長瀬にうっかりやきもちを見破られてしまったあの日から、こうして長瀬に交際を迫られるのはもう何度目か分からない。


一応、世にいう両思い。


付き合ったところで、何ら問題はないだろう。


むしろ、早く付き合いなよ!と言ってくる茉莉の顔が浮かんでくる。



……だけど。


だけどさ?



「つ、付き合うなんて絶対無理っっ!!!」



なんです。


私には。


絶対に。


「えー」


「えーじゃない!そもそも!山吹さんはどうなったわけ!?あんた、あの子が自分のことどう思ってるか分かってるでしょ!?あんたが私にそういう態度を取れば取るほど、私は気まずくなるんだからね!!」


目で殺されるんだから!目で!


「あーあれね。
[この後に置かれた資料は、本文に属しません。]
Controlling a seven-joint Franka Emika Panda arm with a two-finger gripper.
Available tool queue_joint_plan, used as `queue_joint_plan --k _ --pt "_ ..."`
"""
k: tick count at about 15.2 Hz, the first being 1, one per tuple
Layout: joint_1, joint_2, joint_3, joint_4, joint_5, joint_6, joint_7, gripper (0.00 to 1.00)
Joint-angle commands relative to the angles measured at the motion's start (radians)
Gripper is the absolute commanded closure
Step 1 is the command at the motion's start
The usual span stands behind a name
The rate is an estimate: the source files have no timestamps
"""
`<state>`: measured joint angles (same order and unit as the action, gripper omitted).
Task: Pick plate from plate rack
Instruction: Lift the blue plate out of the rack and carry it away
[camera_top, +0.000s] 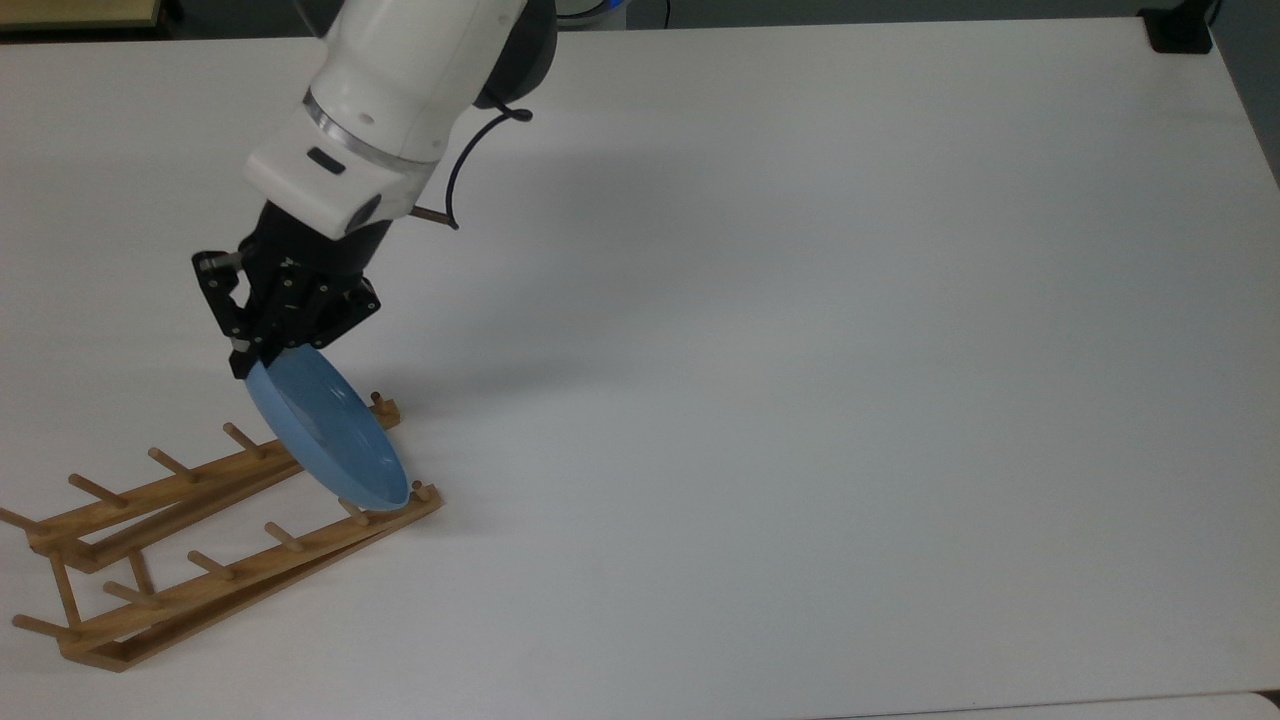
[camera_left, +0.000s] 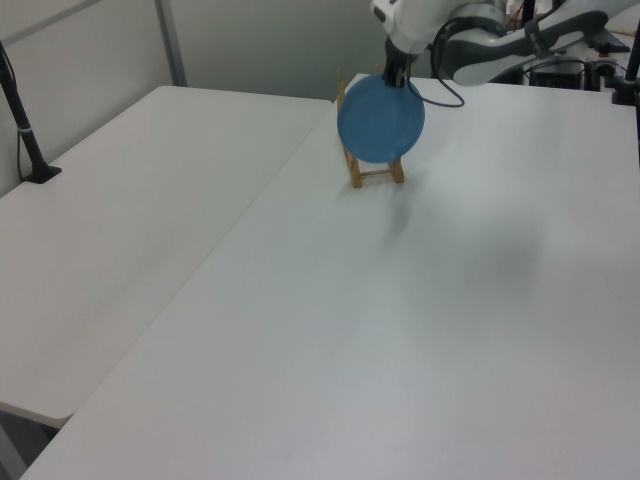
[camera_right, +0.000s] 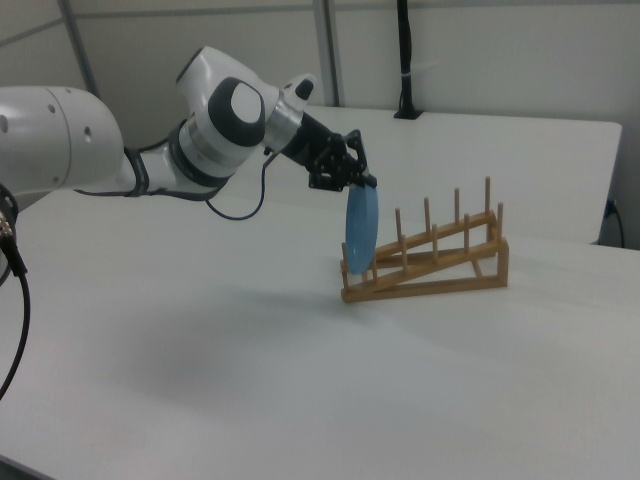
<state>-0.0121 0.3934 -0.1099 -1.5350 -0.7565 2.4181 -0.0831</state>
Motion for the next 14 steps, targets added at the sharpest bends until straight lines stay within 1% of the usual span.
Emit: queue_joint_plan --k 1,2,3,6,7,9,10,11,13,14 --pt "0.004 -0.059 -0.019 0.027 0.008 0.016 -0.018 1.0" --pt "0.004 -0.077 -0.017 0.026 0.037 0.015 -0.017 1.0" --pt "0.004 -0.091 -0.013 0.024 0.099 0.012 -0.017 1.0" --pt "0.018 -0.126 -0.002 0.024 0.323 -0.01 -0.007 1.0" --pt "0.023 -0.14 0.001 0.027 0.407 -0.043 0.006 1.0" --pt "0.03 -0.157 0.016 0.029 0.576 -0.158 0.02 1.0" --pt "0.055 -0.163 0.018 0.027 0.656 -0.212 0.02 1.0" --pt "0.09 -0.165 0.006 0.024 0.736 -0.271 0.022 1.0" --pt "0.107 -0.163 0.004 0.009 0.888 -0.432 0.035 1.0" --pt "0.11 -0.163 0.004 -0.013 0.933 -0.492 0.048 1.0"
いい加減うぜーから、ちょっと脅かしてやったら寄ってこなくなった」


「……は?脅かす??」


「“俺と付き合うためなら何でもする”とか言うから、“じゃあ、どっか売り飛ばされても文句言えねーよな?”って言ったら、真っ青になって逃げてった」


「………」


そりゃ寄ってこなくなるわ。


あんた、本当につてがありそうで怖いっつの。